Problem:
Each record has to be returned exactly as it appears.

Material for the task:
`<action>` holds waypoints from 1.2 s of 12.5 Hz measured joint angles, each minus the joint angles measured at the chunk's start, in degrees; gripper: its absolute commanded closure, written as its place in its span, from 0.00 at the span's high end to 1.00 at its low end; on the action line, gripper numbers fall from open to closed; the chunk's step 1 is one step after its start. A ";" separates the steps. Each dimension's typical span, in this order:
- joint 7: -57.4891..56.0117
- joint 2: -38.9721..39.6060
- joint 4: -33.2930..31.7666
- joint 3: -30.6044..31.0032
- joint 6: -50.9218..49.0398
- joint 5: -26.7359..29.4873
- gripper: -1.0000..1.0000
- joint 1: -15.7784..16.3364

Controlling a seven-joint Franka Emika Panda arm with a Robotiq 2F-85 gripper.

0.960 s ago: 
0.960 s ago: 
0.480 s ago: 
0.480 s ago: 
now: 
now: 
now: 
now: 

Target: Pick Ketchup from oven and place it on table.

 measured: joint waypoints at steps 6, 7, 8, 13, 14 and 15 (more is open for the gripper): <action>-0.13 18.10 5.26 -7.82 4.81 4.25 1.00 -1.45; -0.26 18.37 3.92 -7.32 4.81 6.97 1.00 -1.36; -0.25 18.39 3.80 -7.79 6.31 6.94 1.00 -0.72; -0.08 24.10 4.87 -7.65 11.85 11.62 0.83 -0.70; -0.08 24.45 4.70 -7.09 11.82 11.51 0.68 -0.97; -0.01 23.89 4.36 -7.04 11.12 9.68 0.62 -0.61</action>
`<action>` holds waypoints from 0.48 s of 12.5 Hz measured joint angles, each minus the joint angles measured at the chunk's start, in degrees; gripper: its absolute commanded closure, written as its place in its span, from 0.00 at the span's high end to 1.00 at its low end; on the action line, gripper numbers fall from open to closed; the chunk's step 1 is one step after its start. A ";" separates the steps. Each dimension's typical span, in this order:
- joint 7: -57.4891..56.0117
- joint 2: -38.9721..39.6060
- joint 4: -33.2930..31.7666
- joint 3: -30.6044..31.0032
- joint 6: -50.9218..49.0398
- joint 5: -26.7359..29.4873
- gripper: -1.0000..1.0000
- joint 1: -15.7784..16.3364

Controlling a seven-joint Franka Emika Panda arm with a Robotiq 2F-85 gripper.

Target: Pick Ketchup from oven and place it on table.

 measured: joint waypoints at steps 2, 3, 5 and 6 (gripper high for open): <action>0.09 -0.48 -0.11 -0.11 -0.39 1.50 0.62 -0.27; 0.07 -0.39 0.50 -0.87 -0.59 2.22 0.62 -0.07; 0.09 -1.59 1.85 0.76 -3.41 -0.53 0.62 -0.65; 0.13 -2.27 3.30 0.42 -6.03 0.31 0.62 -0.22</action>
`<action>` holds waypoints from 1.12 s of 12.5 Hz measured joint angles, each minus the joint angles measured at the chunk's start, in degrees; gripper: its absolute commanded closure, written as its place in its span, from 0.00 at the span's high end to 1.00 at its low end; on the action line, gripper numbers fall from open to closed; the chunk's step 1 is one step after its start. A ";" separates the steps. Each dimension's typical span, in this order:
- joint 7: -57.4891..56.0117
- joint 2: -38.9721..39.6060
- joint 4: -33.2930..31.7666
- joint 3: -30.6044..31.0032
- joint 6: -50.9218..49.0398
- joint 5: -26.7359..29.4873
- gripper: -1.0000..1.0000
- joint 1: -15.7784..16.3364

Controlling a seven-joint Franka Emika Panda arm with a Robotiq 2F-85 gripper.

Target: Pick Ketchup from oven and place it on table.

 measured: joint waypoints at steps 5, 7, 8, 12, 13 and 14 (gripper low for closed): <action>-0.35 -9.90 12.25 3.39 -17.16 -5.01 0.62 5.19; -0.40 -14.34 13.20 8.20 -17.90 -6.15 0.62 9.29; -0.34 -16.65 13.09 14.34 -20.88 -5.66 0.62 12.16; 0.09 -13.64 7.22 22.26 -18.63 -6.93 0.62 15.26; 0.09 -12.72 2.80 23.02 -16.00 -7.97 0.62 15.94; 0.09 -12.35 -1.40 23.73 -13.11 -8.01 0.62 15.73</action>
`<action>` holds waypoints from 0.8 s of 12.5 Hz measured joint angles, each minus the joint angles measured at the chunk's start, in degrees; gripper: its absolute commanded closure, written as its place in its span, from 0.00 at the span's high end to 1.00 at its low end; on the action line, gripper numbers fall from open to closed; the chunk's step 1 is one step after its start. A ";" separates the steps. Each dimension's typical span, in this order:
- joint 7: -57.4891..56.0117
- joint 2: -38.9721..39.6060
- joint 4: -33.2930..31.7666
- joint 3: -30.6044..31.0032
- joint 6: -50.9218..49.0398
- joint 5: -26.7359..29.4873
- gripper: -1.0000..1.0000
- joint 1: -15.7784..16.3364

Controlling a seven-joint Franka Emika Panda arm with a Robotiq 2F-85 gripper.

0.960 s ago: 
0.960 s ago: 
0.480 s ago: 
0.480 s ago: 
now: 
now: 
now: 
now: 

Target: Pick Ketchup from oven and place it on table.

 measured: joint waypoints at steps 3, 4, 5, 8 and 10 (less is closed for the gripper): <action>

Solution to this exercise:
`<action>` holds waypoints from 1.2 s of 12.5 Hz measured joint angles, each minus the joint angles measured at the chunk's start, in degrees; gripper: its absolute commanded closure, written as its place in its span, from 0.00 at the span's high end to 1.00 at its low end; on the action line, gripper numbers fall from open to closed; the chunk's step 1 is one step after its start. A ";" separates the steps. Each dimension's typical span, in this order:
- joint 7: -57.4891..56.0117
- joint 2: -38.9721..39.6060
- joint 4: -33.2930..31.7666
- joint 3: -30.6044..31.0032
- joint 6: -50.9218..49.0398
- joint 5: -26.7359..29.4873
- gripper: -1.0000..1.0000
- joint 1: -15.7784..16.3364

Controlling a seven-joint Franka Emika Panda arm with a Robotiq 2F-85 gripper.

0.960 s ago: 
0.960 s ago: 
0.480 s ago: 
0.480 s ago: 
now: 
now: 
now: 
now: 

Target: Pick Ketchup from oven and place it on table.

 measured: joint waypoints at steps 6, 7, 8, 13, 14 and 15 (more is open for the gripper): <action>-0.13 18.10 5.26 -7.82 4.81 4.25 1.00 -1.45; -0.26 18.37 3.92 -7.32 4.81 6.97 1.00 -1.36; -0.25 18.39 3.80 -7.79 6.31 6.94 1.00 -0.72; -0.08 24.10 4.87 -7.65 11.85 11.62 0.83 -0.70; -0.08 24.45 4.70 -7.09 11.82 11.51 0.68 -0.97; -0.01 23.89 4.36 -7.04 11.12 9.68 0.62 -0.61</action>
`<action>` holds waypoints from 0.48 s of 12.5 Hz measured joint angles, each minus the joint angles measured at the chunk's start, in degrees; gripper: its absolute commanded closure, written as its place in its span, from 0.00 at the span's high end to 1.00 at its low end; on the action line, gripper numbers fall from open to closed; the chunk's step 1 is one step after its start. A ";" separates the steps. Each dimension's typical span, in this order:
- joint 7: -57.4891..56.0117
- joint 2: -38.9721..39.6060
- joint 4: -33.2930..31.7666
- joint 3: -30.6044..31.0032
- joint 6: -50.9218..49.0398
- joint 5: -26.7359..29.4873
- gripper: -1.0000..1.0000
- joint 1: -15.7784..16.3364

Controlling a seven-joint Franka Emika Panda arm with a Robotiq 2F-85 gripper.

Target: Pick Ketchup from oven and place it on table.

 measured: joint waypoints at steps 2, 3, 5 and 6 (gripper high for open): <action>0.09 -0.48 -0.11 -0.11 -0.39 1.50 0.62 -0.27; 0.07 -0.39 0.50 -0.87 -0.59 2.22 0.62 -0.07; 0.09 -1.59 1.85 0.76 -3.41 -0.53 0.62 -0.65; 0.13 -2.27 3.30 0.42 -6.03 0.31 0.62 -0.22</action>
`<action>` holds waypoints from 1.12 s of 12.5 Hz measured joint angles, each minus the joint angles measured at the chunk's start, in degrees; gripper: its absolute commanded closure, written as its place in its span, from 0.00 at the span's high end to 1.00 at its low end; on the action line, gripper numbers fall from open to closed; the chunk's step 1 is one step after its start. A ";" separates the steps. Each dimension's typical span, in this order:
- joint 7: -57.4891..56.0117
- joint 2: -38.9721..39.6060
- joint 4: -33.2930..31.7666
- joint 3: -30.6044..31.0032
- joint 6: -50.9218..49.0398
- joint 5: -26.7359..29.4873
- gripper: -1.0000..1.0000
- joint 1: -15.7784..16.3364

Controlling a seven-joint Franka Emika Panda arm with a Robotiq 2F-85 gripper.

Target: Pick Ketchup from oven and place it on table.

 measured: joint waypoints at steps 5, 7, 8, 12, 13 and 14 (gripper low for closed): <action>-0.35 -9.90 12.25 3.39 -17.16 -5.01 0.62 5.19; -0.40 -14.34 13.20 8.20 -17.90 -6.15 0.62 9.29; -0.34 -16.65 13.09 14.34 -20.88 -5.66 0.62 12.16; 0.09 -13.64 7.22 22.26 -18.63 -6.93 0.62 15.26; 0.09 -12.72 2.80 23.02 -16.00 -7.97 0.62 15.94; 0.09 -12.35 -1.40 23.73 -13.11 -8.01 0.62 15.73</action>
`<action>` holds waypoints from 0.8 s of 12.5 Hz measured joint angles, each minus the joint angles measured at the chunk's start, in degrees; gripper: its absolute commanded closure, written as its place in its span, from 0.00 at the span's high end to 1.00 at its low end; on the action line, gripper numbers fall from open to closed; the chunk's step 1 is one step after its start. A ";" separates the steps. Each dimension's typical span, in this order:
- joint 7: -57.4891..56.0117
- joint 2: -38.9721..39.6060
- joint 4: -33.2930..31.7666
- joint 3: -30.6044..31.0032
- joint 6: -50.9218..49.0398
- joint 5: -26.7359..29.4873
- gripper: -1.0000..1.0000
- joint 1: -15.7784..16.3364

Controlling a seven-joint Franka Emika Panda arm with a Robotiq 2F-85 gripper.

0.960 s ago: 
0.960 s ago: 
0.480 s ago: 
0.480 s ago: 
now: 
now: 
now: 
now: 

Target: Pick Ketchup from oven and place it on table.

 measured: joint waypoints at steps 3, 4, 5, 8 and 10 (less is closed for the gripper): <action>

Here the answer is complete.